La sentenza del 2 aprile conferma che la FCC ha agito nell’ambito della sua autorità vietando i prodotti di videosorveglianza realizzati da Hikvision e Dahua. L’azione della commissione si basava sul Secure Equipment Act del 2021 (SEA), che mira a neutralizzare la minaccia alla sicurezza nazionale rappresentata dalle apparecchiature di telecomunicazione a disposizione del governo cinese.
In base a questa legge, alla FCC è stato ordinato di interrompere il coordinamento del marketing e delle vendite di prodotti di telecomunicazione considerati una minaccia alla sicurezza nazionale. Ciò ha portato al già citato divieto delle apparecchiature di videosorveglianza di Hikvision e Dahua. Principalmente a causa delle preoccupazioni che potrebbe essere utilizzato dalla Cina per spiare le infrastrutture critiche degli Stati Uniti.
Tuttavia, la corte ha concordato con la tesi delle aziende interessate secondo cui la FCC aveva definito le infrastrutture critiche in modo troppo ampio quando ha adottato il divieto. Secondo l’ordinanza della FCC, il divieto si applica alle apparecchiature utilizzate per la sicurezza pubblica, la sicurezza governativa, la sicurezza delle infrastrutture critiche e altri scopi di sicurezza nazionale.

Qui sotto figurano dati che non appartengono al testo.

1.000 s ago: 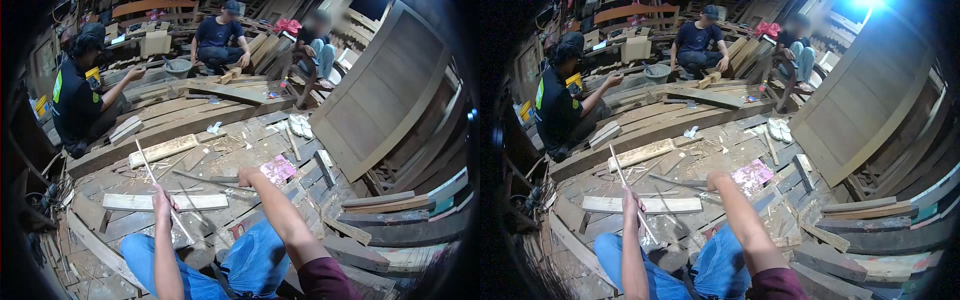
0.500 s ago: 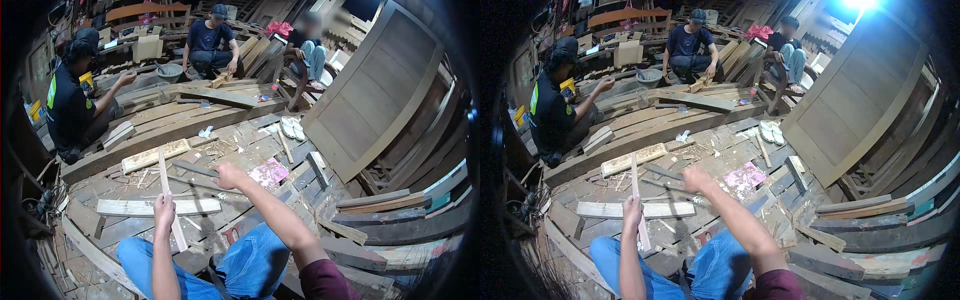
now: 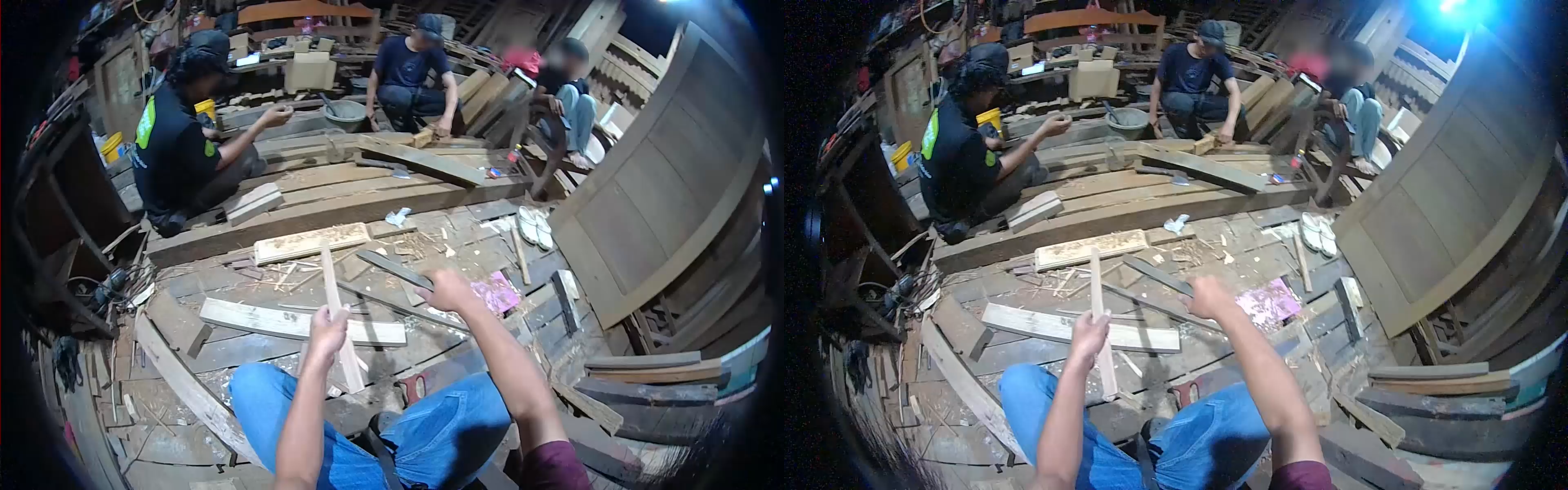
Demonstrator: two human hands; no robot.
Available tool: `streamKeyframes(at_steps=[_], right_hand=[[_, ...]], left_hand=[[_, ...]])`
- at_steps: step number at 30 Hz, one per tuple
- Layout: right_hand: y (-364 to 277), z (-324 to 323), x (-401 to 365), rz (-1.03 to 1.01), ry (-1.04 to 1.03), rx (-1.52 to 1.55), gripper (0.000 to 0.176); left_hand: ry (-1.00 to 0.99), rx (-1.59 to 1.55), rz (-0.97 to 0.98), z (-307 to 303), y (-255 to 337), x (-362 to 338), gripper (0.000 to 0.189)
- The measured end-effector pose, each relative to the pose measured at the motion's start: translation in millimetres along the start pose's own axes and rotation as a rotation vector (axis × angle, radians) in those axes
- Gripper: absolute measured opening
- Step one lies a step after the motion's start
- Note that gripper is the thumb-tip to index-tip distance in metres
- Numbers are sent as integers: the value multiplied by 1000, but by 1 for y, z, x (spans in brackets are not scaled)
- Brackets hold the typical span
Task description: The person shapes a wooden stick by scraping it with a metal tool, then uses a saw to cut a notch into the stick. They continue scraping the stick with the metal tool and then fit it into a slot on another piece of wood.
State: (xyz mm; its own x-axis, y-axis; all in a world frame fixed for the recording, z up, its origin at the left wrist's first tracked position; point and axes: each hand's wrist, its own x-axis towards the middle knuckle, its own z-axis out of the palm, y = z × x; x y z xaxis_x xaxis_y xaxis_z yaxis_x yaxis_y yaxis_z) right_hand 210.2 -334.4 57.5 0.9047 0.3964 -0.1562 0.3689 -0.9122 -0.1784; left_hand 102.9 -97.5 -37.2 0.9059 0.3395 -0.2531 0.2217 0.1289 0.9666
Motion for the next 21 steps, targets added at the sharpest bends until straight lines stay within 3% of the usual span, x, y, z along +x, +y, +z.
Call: streamKeyframes(at_steps=[8, 16, 19, 21], right_hand=[[14, 5, 3, 67, -15, 5, 43], [14, 10, 12, 15, -59, -41, 46], [10, 4, 7, 38, -72, -20, 46], [3, 0, 6, 23, -63, -22, 46]], left_hand=[[-27, 60, 5, -3, 6, -2, 28], [-13, -20, 76, -2, -2, 5, 22], [-3, 8, 20, -2, 18, -7, 21], [-20, -67, 35, -2, -1, 6, 20]])
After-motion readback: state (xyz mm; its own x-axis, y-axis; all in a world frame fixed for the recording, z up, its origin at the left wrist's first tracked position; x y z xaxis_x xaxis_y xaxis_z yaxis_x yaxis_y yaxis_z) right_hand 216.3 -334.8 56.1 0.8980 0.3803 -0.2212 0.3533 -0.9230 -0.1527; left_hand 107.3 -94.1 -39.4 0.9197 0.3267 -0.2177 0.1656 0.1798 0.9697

La corte ha affermato che l’interpretazione dell’agenzia delle infrastrutture critiche è “irragionevolmente ampia e quindi arbitraria e capricciosa”. Pertanto, la corte ha concluso che la FCC ha ecceduto la propria autorità includendo nella definizione i termini della più ampia Direttiva sulla politica presidenziale e dei regolamenti CISA.
La corte ha esortato la FCC a riconsiderare la sua definizione di infrastruttura critica basandosi rigorosamente sul linguaggio stabilito nel National Defense Authorization Act del 2019, che proibiva alle agenzie federali di utilizzare o acquistare tecnologie realizzate da aziende cinesi, compresi i prodotti di Hikvision e Dahua.
Pertanto, le aziende cinesi non potranno ancora entrare nelle infrastrutture critiche degli Stati Uniti, ma in altri settori che non richiedono maggiore sicurezza le loro strade sono ancora aperte. Tuttavia, dopo anni di discussioni sulla potenziale sorveglianza cinese, è improbabile che le aziende statunitensi rischino anche solo di investire in apparecchiature di cui si potrebbe chiedere con insistenza lo smantellamento in qualsiasi momento.